_Work instructions_: Only lines holding the word "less" should be copied from the material.

_The input_:
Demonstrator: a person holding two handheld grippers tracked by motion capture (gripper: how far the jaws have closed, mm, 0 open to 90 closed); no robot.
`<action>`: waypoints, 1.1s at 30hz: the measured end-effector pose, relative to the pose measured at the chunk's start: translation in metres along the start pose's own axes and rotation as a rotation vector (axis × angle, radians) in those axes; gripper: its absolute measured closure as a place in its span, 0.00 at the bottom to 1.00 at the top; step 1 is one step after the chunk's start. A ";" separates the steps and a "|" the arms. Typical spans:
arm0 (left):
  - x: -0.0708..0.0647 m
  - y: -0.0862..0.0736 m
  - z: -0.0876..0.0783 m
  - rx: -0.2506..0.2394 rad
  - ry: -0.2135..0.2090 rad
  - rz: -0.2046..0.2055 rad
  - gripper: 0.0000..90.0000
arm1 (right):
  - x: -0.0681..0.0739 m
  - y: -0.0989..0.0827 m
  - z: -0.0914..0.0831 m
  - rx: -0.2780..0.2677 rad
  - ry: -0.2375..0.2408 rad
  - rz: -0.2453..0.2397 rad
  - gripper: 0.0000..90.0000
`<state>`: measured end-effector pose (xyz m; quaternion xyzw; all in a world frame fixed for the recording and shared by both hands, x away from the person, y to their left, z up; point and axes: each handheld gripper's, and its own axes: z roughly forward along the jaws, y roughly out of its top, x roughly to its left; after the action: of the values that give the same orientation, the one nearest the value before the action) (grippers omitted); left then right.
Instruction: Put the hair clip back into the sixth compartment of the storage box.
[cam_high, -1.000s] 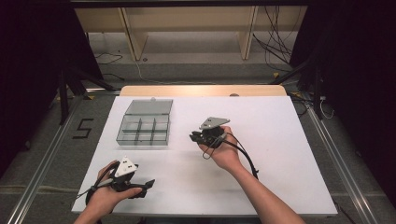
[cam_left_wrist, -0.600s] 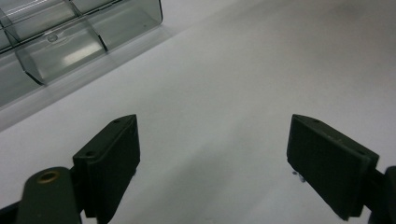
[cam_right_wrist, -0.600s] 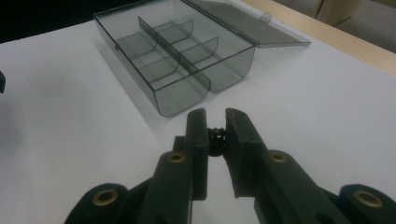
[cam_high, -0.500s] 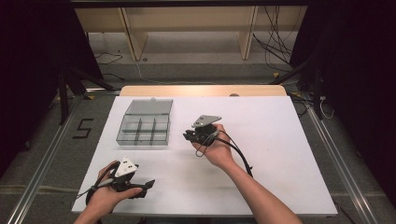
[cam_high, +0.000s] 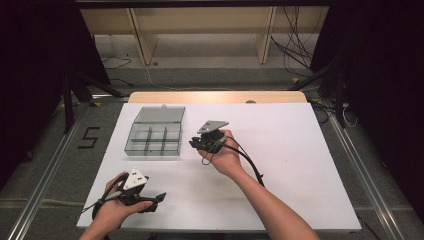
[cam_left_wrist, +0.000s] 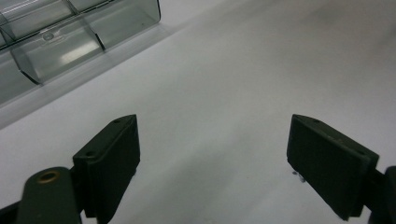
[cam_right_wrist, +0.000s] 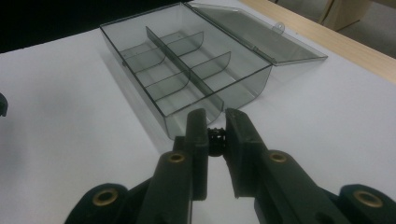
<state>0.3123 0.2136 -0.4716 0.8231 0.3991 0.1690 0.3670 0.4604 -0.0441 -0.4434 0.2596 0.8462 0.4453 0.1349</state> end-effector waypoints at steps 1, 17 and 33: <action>0.000 0.000 0.000 0.000 0.000 0.000 0.19 | 0.001 0.001 0.002 0.004 0.000 -0.002 0.89; 0.000 0.000 0.000 -0.001 -0.003 0.001 0.19 | 0.003 0.013 0.013 0.002 0.001 -0.001 0.89; 0.000 0.001 0.001 0.000 -0.005 0.008 0.19 | 0.011 0.023 0.026 0.008 0.016 -0.017 0.89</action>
<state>0.3132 0.2124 -0.4721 0.8251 0.3947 0.1685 0.3675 0.4709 -0.0094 -0.4390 0.2495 0.8513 0.4427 0.1306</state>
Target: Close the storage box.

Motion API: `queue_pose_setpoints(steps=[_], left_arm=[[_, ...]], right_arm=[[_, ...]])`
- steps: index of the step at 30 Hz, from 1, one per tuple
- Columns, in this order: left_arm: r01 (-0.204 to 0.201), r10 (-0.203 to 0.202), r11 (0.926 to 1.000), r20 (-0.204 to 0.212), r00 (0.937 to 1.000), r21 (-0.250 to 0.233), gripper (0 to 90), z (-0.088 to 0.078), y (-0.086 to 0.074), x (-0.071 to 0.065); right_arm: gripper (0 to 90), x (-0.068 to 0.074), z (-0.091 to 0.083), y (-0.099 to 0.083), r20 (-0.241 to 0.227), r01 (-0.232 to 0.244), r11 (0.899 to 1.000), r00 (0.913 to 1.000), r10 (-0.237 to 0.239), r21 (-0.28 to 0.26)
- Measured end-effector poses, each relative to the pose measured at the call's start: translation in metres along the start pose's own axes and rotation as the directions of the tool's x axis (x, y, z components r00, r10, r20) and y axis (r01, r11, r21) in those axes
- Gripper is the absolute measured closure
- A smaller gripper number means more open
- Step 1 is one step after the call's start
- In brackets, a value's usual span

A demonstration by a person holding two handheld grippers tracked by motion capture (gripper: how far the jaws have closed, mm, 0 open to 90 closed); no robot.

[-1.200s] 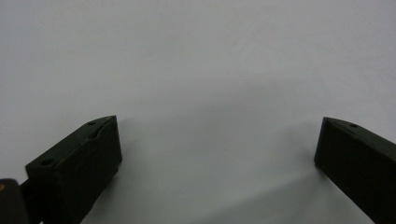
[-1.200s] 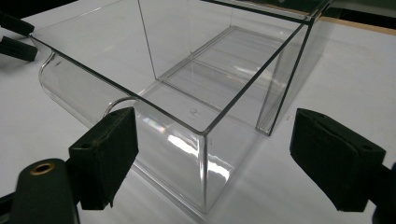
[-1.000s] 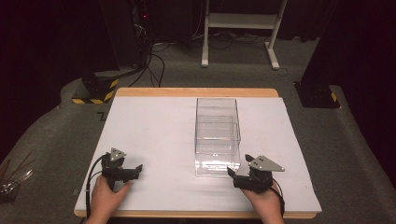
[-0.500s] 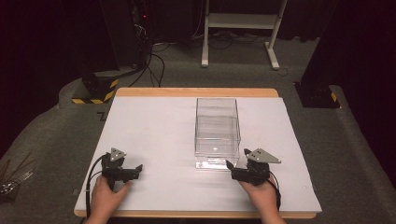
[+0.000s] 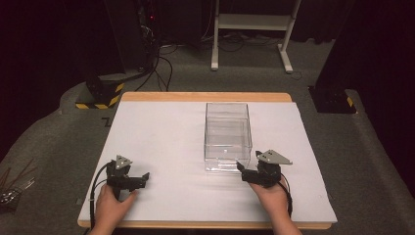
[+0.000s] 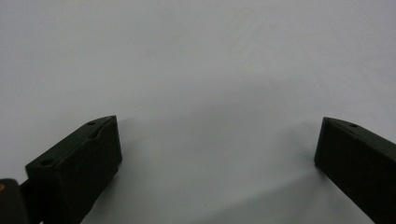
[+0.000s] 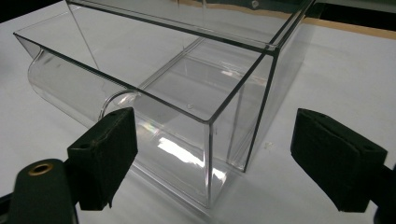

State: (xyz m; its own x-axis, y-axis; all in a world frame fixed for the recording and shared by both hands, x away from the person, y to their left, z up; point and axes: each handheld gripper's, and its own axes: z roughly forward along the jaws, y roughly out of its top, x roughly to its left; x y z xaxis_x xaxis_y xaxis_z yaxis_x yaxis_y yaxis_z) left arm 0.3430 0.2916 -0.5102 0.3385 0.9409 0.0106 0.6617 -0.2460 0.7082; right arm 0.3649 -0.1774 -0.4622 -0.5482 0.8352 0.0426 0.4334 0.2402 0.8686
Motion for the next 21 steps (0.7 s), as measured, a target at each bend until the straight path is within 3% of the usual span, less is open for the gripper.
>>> queue_pose_setpoints(steps=[5,21], left_arm=[[0.001,-0.001,1.0,0.0,1.0,0.0,0.8,0.0,0.0,0.0],[0.0,0.0,1.0,0.0,1.0,0.0,0.8,0.0,0.0,0.0]], right_arm=[[15.0,-0.005,0.006,0.001,0.007,-0.022,1.0,0.9997,0.022,-0.002],[15.5,-0.012,0.021,0.01,0.032,-0.03,1.0,0.999,0.03,-0.003]])
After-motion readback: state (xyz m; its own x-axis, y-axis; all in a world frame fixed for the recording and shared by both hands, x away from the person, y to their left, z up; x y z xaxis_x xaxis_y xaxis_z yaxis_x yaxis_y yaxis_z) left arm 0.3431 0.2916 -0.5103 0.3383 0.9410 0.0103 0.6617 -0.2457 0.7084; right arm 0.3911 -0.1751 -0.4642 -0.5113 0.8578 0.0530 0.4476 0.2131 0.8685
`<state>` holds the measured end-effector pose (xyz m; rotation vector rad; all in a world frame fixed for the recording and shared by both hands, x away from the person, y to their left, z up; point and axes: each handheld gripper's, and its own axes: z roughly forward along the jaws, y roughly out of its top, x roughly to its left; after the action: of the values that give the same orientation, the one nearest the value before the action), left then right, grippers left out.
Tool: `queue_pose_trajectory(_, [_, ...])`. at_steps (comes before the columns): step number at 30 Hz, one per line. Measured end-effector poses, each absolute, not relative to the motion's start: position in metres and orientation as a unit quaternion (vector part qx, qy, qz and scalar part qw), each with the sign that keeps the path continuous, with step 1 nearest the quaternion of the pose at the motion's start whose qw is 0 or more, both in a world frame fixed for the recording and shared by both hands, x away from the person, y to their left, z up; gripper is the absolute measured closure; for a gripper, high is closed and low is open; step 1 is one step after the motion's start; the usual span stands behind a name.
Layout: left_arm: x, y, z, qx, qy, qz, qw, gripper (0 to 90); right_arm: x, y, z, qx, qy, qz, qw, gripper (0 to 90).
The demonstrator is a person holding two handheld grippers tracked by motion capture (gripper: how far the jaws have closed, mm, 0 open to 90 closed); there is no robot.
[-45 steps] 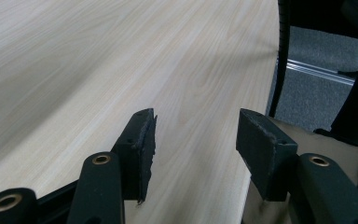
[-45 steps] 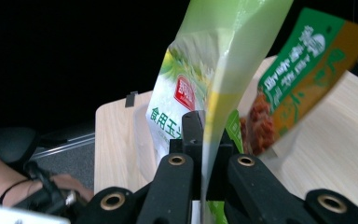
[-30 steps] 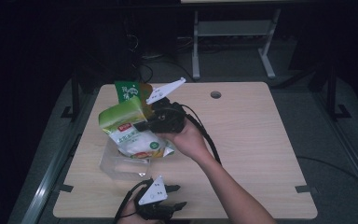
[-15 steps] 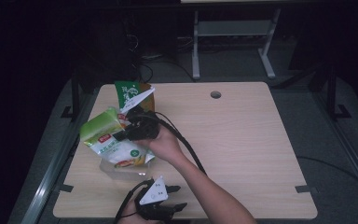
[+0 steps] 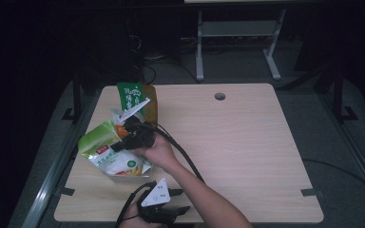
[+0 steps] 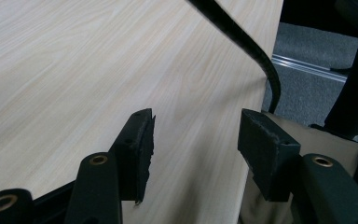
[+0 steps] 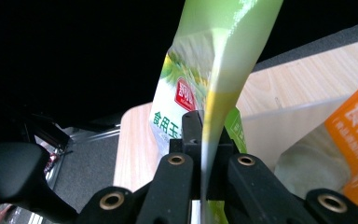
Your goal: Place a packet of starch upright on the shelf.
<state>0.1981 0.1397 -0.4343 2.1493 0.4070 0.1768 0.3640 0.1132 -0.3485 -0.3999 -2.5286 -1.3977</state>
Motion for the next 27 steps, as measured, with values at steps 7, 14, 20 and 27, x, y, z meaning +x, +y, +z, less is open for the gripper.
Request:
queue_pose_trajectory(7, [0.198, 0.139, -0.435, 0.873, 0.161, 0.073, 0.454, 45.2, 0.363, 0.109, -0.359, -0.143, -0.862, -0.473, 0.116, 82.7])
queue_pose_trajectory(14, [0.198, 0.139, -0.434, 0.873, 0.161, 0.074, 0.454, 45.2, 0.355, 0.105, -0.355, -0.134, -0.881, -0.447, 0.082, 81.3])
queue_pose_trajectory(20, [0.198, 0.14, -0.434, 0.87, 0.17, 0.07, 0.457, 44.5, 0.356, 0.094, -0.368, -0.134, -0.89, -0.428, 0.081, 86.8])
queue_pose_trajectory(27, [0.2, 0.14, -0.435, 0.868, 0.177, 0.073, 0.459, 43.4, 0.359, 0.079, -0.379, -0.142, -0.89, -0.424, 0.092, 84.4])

_Answer to this exercise_:
Motion for the next 21 steps (0.7 s), as measured, a target at each bend until the straight path is within 3% of the usual span, less is open for the gripper.
Motion for the next 27 steps, as measured, with values at steps 7, 14, 20 and 27, x, y, z meaning +x, +y, +z, less is open for the gripper.

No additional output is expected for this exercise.